It was pitch black and dead silent.

Hello?

She heard her own voice, but couldn’t see herself. She tried to move and the grinding of her feet against the metal floor have almost deafened her.

She shuddered, panic rising like boiling water. She felt the space around her and discovered that she’s surrounded by metal walls at an arm’s reach and she could barely touch the ceiling. Now she was afraid. She tried feeling up and down but found nothing.

Her breath fastened. She screamed.

Let me out!

She banged her fists on the walls.

Let me out!

She threw herself against the metal, to no avail. And then she heard the gurgling. Something wet touched her feet and she yelped and jumped. Then gurgling turned into a deafening roar as the water started filling the space around her.

No, no, not again!

In panic, she felt the walls again, looking for anything, a seam to hold onto, to no avail.

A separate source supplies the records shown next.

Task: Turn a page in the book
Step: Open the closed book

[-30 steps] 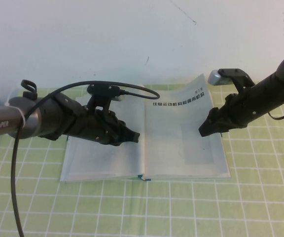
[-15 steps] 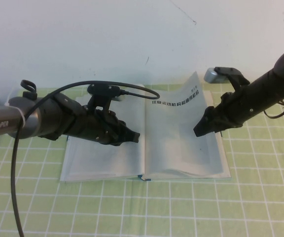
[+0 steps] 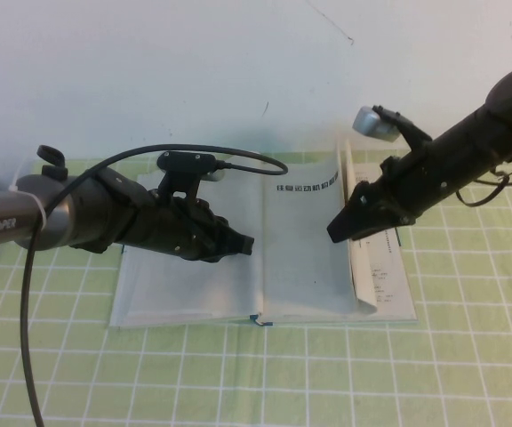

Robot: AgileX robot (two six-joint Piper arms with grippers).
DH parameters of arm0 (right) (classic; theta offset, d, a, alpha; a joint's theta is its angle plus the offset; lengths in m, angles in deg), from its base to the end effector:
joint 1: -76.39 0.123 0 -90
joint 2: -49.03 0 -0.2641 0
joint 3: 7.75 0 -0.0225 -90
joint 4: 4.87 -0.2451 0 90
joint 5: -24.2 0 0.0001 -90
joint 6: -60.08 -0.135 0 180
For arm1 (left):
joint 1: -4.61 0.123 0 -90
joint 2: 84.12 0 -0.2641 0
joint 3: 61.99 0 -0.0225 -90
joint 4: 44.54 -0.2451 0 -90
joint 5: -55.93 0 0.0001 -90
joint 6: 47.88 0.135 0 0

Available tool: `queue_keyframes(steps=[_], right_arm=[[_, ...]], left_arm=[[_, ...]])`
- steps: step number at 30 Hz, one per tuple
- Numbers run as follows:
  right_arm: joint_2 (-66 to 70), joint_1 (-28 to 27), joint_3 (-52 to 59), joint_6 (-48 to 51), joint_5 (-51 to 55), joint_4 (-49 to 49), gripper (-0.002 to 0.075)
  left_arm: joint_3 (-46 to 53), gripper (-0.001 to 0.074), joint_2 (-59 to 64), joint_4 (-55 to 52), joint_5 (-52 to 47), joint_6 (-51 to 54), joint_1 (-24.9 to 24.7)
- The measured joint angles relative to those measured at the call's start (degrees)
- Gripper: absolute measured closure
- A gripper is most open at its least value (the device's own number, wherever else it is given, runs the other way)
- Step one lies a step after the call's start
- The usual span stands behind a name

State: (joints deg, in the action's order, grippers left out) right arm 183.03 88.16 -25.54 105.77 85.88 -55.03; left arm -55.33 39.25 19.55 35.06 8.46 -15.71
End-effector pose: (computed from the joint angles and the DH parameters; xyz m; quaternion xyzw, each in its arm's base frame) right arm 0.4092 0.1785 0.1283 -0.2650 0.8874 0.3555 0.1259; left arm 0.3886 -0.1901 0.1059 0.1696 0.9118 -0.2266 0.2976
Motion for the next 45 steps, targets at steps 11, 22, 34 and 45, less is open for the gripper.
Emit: queue_keyframes(steps=[11, 22, 34, 45], right_arm=[[2.4, 0.0, -2.2, -0.2, 1.4, -2.9, 0.0311], [2.4, 0.1, -6.1, -6.8, 1.8, 8.2, 0.0311], [2.5, 0.1, -6.1, -10.7, -0.7, 9.8, 0.0311], [4.1, 0.0, -6.1, -13.8, -0.8, 7.7, 0.0310]], left_arm=[[0.0, 0.0738, 0.0, 0.1, -0.2, -0.3, 0.0], [0.0, 0.0737, 0.0, 0.4, -0.9, -0.2, 0.0], [0.0, 0.0737, 0.0, 0.4, -1.3, -0.1, 0.0], [0.0, 0.0737, 0.5, 7.5, -5.4, 5.9, 0.0]])
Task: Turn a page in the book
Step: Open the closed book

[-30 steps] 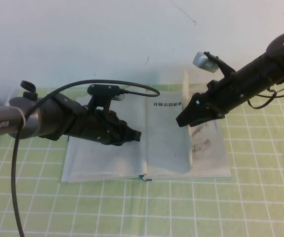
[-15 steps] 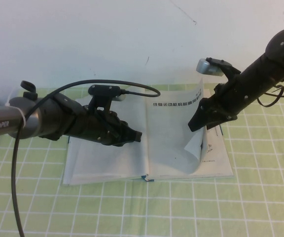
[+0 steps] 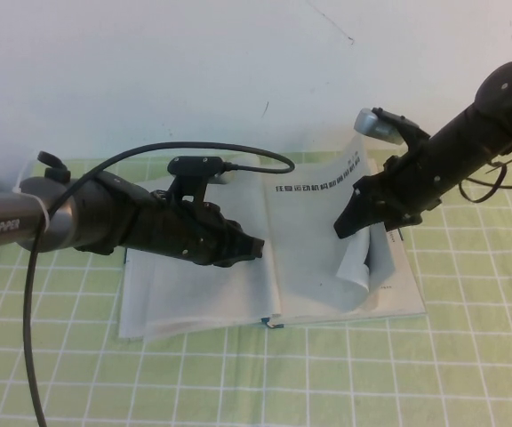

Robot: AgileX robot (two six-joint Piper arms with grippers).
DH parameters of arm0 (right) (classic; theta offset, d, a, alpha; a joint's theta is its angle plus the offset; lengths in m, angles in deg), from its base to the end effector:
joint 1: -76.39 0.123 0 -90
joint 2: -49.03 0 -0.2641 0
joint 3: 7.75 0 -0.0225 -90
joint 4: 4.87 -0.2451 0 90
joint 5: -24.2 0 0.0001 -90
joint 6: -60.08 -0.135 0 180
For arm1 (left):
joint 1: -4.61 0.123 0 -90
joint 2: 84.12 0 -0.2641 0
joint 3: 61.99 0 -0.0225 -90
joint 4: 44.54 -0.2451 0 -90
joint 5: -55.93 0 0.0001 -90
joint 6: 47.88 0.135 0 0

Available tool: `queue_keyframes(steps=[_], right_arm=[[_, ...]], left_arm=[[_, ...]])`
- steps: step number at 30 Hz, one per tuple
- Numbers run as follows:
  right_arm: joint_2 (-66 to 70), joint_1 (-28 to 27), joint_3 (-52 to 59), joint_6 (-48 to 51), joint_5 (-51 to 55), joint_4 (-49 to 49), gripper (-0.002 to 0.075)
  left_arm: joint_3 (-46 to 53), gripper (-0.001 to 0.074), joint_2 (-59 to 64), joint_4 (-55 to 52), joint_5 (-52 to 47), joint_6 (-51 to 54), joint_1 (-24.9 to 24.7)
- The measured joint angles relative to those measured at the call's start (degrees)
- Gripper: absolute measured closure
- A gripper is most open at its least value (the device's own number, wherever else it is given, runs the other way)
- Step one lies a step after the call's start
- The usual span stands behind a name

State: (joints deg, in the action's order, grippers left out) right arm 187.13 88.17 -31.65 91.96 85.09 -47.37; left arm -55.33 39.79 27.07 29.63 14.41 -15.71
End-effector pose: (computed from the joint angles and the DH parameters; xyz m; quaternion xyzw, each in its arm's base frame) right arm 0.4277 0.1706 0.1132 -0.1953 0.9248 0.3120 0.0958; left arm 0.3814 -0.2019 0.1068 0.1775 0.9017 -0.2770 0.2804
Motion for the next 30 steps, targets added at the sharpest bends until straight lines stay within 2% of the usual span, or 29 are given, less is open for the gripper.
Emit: queue_keyframes(steps=[8, 14, 30], right_arm=[[2.6, 0.0, 0.0, 1.6, 0.8, -5.2, 0.0309], [1.4, 0.0, 0.0, 4.6, 1.8, -6.9, 0.0309], [-2.3, 0.0, 0.0, 6.9, 4.4, -11.3, 0.0309]], left_arm=[[0.0, 0.0737, -0.3, 2.1, -0.7, 1.9, 0.0], [0.4, 0.0737, -4.0, -1.0, 0.7, 1.9, -0.3], [0.5, 0.0737, -6.6, -20.1, 0.9, -11.6, -0.2]])
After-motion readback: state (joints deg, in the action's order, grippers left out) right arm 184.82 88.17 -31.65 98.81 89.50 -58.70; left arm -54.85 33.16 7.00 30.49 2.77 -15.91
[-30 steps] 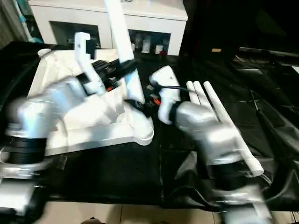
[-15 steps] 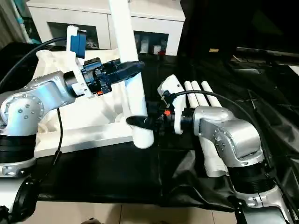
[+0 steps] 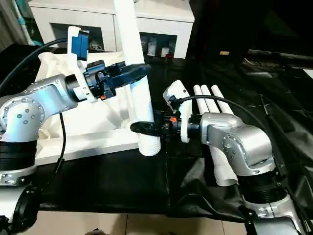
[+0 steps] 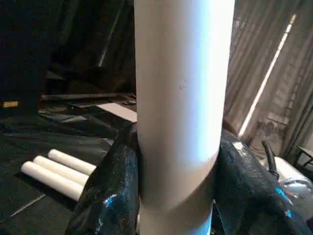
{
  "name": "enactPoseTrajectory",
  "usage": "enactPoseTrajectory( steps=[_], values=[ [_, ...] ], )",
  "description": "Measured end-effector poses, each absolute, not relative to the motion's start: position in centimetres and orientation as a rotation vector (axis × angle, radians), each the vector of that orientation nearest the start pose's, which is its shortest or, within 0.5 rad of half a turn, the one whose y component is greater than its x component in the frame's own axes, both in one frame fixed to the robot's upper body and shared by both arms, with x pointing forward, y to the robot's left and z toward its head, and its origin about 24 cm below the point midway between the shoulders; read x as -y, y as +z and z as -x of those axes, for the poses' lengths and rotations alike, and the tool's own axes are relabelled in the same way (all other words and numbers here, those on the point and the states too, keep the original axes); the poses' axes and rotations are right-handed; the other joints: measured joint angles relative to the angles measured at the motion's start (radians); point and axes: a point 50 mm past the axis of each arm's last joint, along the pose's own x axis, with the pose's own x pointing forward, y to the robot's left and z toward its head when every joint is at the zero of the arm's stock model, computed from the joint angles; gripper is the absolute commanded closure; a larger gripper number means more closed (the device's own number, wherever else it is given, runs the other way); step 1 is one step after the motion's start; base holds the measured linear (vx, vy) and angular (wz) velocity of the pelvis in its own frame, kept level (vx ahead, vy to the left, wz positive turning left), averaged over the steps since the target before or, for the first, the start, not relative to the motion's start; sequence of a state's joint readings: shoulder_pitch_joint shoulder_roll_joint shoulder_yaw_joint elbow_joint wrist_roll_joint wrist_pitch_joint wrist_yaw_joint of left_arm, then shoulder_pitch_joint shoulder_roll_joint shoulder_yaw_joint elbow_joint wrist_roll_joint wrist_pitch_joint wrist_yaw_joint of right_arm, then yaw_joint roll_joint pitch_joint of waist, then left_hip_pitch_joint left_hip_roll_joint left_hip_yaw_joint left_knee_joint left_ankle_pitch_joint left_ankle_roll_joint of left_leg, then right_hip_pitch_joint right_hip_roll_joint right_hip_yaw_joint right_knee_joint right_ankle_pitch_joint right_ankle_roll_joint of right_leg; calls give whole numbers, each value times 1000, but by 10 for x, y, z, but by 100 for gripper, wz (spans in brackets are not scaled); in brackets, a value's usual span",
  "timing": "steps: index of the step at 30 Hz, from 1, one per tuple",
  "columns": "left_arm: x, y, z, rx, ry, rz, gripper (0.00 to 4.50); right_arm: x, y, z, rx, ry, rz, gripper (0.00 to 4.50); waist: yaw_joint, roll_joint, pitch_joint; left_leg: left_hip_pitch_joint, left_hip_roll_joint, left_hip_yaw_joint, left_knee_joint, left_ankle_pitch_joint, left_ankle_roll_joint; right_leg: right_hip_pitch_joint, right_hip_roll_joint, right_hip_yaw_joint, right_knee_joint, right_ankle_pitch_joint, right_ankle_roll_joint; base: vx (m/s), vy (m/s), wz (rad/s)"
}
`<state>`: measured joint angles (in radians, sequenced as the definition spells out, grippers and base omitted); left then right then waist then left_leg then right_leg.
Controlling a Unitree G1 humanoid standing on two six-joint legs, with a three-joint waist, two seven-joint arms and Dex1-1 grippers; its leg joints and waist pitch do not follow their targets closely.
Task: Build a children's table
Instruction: Pick table leg
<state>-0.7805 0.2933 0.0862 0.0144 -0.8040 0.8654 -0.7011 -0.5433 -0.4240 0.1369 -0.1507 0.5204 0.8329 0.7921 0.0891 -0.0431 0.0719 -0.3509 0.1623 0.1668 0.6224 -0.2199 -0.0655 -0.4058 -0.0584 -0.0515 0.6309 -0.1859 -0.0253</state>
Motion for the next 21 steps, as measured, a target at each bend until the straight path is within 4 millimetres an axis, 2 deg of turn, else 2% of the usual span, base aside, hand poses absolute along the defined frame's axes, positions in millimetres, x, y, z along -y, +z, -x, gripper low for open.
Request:
enactPoseTrajectory(
  steps=[1,4,7,12,13,18,19,21],
  values=[
    [-103,224,-321,-7,-1160,371,201,109,152,-297,-231,1086,25,263,0,0,0,0,0,0,0,0,-1,0,0,0,0,0,0,0,0,0],
    [-96,219,-327,-13,-1067,360,192,105,150,-306,-169,977,68,264,0,0,0,-1,0,1,0,0,-2,0,0,0,0,0,0,0,0,0],
    [-87,214,-334,21,-917,286,161,101,145,-312,-149,883,97,264,1,-1,0,-1,0,1,0,0,-1,0,0,-1,-1,0,0,0,0,0],
    [-77,196,-340,-12,-797,319,159,94,139,-315,-145,821,117,264,-2,-2,1,-3,1,1,0,0,-1,-1,0,-1,-2,0,0,0,0,0],
    [-76,196,-341,-14,-780,326,186,94,138,-316,-143,808,121,264,-2,-2,1,-2,1,1,0,0,0,-1,0,-1,-2,0,0,0,0,0],
    [-83,195,-346,-7,-684,366,199,88,137,-318,-114,786,112,264,-2,-2,1,-2,1,1,0,0,-1,-1,0,-2,-1,1,0,0,0,0],
    [-85,195,-347,-1,-672,366,225,88,137,-319,-108,784,116,264,-2,-2,1,-2,1,1,0,0,-1,-1,0,-2,-1,1,0,0,0,0],
    [-86,196,-348,12,-653,378,234,87,139,-319,-91,776,124,264,-2,-2,1,-2,1,1,0,0,-1,-1,0,-2,-1,1,0,0,0,0]
  ],
)
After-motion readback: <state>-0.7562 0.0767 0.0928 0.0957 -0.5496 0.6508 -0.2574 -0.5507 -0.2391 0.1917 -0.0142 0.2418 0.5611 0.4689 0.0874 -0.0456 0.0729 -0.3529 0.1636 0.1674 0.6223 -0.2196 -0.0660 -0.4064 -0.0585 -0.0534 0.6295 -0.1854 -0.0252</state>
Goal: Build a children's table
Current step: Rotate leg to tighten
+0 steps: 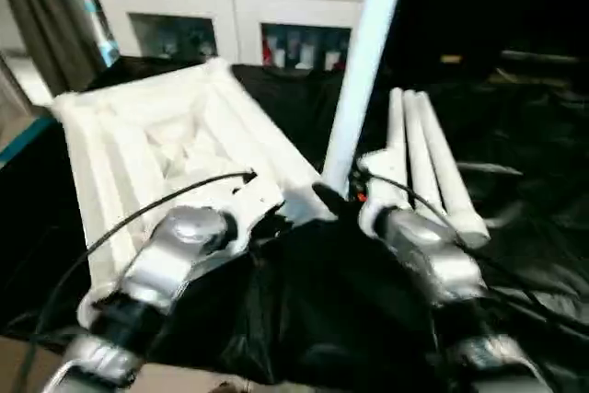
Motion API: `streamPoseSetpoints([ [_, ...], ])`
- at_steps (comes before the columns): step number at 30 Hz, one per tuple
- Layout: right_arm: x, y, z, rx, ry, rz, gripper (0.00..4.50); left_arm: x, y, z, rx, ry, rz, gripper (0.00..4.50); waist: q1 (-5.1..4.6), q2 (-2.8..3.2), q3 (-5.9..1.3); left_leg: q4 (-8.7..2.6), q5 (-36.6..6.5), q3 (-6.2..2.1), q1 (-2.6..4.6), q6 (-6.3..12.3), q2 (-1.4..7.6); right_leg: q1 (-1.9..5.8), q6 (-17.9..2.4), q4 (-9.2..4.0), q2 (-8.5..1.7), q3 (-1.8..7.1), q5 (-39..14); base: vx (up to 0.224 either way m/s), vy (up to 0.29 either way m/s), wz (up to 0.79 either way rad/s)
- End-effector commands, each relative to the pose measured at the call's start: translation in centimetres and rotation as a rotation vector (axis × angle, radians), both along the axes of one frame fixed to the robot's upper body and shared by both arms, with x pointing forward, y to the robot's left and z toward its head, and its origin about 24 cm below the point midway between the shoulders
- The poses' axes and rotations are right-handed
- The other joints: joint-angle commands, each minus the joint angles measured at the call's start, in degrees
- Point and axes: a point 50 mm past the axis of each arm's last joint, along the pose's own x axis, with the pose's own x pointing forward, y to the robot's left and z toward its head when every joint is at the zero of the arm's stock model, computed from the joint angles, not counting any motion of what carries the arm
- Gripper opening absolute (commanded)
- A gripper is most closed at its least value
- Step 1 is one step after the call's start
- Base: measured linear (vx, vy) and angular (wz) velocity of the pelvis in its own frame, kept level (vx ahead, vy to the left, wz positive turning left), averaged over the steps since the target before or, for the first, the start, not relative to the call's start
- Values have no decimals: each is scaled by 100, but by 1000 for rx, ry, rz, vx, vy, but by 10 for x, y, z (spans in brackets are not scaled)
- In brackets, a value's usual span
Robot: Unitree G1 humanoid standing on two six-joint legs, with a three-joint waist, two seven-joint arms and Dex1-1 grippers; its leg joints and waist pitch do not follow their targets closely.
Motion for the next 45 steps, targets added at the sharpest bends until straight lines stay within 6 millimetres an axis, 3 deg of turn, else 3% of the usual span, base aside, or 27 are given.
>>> streamPoseSetpoints([
  [1, -9, 3, -37, -61, 193, -82, 272, 3, -25, 14, -30, -62, -26, 0, -32, 40, -242, -552, -3007, -223, 181, -571, 212, 28, -793, -647, -346, 99, -3021, -55, 25, -11],
  [5, -4, 14, -33, -61, 172, -75, 272, 1, -40, 15, -46, -68, -46, 0, -93, 89, -249, -603, -3317, -268, 165, -559, 224, 62, -776, -670, -322, 39, -2701, 0, 0, 0],
  [6, -2, 16, -31, -50, 163, -64, 272, 0, -44, 15, -49, -69, -50, 0, -83, 69, -264, -593, -3461, -251, 220, -526, 226, 26, -822, -695, -321, 30, -2591, 0, 0, 0],
  [7, -1, 17, -30, -41, 162, -57, 307, 0, -44, 15, -48, -70, -52, 0, -87, 74, -265, -594, -3447, -252, 212, -515, 226, 36, -852, -686, -331, 25, -2528, 0, 0, 0],
  [9, -1, 17, -30, -36, 163, -56, 330, 1, -44, 15, -46, -70, -49, 0, -85, 88, -266, -608, -3416, -247, 187, -481, 230, 60, -865, -693, -345, -9, -2447, 0, 0, 0],
  [15, 6, 14, -23, -54, 112, -50, 352, 2, -33, 15, -21, -81, -58, 0, -51, 95, -289, -588, -3438, -213, 236, -465, 235, 5, -942, -716, -379, 10, -2371, 0, 0, 0],
  [16, 7, 13, -21, -56, 96, -32, 352, 1, -30, 15, -18, -80, -71, 0, -49, 108, -292, -608, -3305, -215, 187, -440, 238, 46, -978, -685, -375, 11, -2229, 0, 0, 0],
  [19, 8, 8, -13, -75, 46, 44, 352, -3, -23, 16, -19, -76, -135, 0, -17, 101, -327, -597, -3060, -194, 179, -393, 240, 65, -1012, -663, -376, 22, -2016, 0, 0, 0],
  [24, 7, -3, -4, -113, -14, 131, 352, -9, -16, 17, -23, -66, -195, 0, 72, 71, -387, -568, -2287, -120, 143, -230, 261, 112, -1223, -587, -366, 44, -1355, 0, 0, 0],
  [26, 5, -14, 4, -154, -57, 195, 352, -14, -8, 16, -15, -44, -241, 0, 122, 57, -451, -522, -1744, -85, 123, -89, 274, 132, -1300, -523, -349, 50, -801, 61, -22, 6],
  [28, 3, -21, 6, -182, -74, 224, 352, -16, -4, 16, -3, -46, -275, 0, 133, 35, -494, -455, -1084, -69, 47, 68, 254, 182, -1437, -422, -337, 40, 16, 69, -19, 3],
  [29, 3, -23, 7, -189, -79, 230, 352, -17, -3, 16, -1, -47, -285, 0, 150, 56, -502, -425, -764, -60, 29, 183, 244, 184, -1525, -373, -328, 27, 408, 62, -15, -1],
  [32, -4, -33, 12, -199, -105, 307, 352, -21, 3, 18, -8, -30, -320, 0, 219, 27, -522, -365, -401, -36, 23, 410, 237, 201, -1660, -316, -329, 26, 836, 38, -9, 0],
  [34, -10, -37, 16, -192, -115, 369, 352, -24, 8, 19, -11, -16, -353, 0, 259, 32, -514, -359, -400, -30, 39, 465, 241, 190, -1677, -323, -315, 21, 809, 0, 0, 0],
  [37, -17, -42, 17, -190, -118, 421, 352, -25, 13, 20, -17, -6, -362, 0, 282, 44, -481, -397, -718, -38, 45, 388, 265, 185, -1624, -361, -321, 20, 288, 0, 0, 0],
  [42, -21, -44, 15, -172, -108, 430, 352, -24, 17, 19, -2, -17, -363, 0, 273, 51, -425, -469, -1577, -50, 83, -17, 282, 123, -1405, -466, -339, 47, -909, 0, 0, 0],
  [45, -24, -42, 13, -167, -100, 434, 352, -22, 17, 19, -6, -28, -344, 0, 270, 46, -427, -471, -1658, -54, 83, -101, 273, 114, -1322, -480, -339, 60, -1054, 0, 0, 0],
])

As the water filled the dark, scary space she was in, she struggled even more, until she couldn’t breathe. Then she tried to float up and feel the ceiling, but it was perfectly smooth.

Please let me out! her mind raced, flailing around. Please! Please, I’ll drown! I can’t swim!

Soon she couldn’t have held her breath anymore and water rushed inside, filling her lung, stifling her final, painful scream…

* * *

Maku woke up in cold sweat, screaming at the top of her lungs. She sat up, hyperventilating, and looked around.

She was home, in Ga-Koro. The water village, and home to the jolly water-maidens. It was an early morning, judging by the cold and the mist she could see in the window.

She stood up, shaking, and headed for the outside. The floor, a giant water lily, gently bobbed under her feet and Maku yelped quietly, holding onto the rubbery walls made of the same material as the floor.

She stood out, a narrow but short bridge with no handles leading for the main area: a truly grand water lily, surrounded by houses similar to hers.

On the opposite side of the bridge stood a hunched figure with a staff. Even in the mist, Maku recognized the elder of their village, Turaga Nokama.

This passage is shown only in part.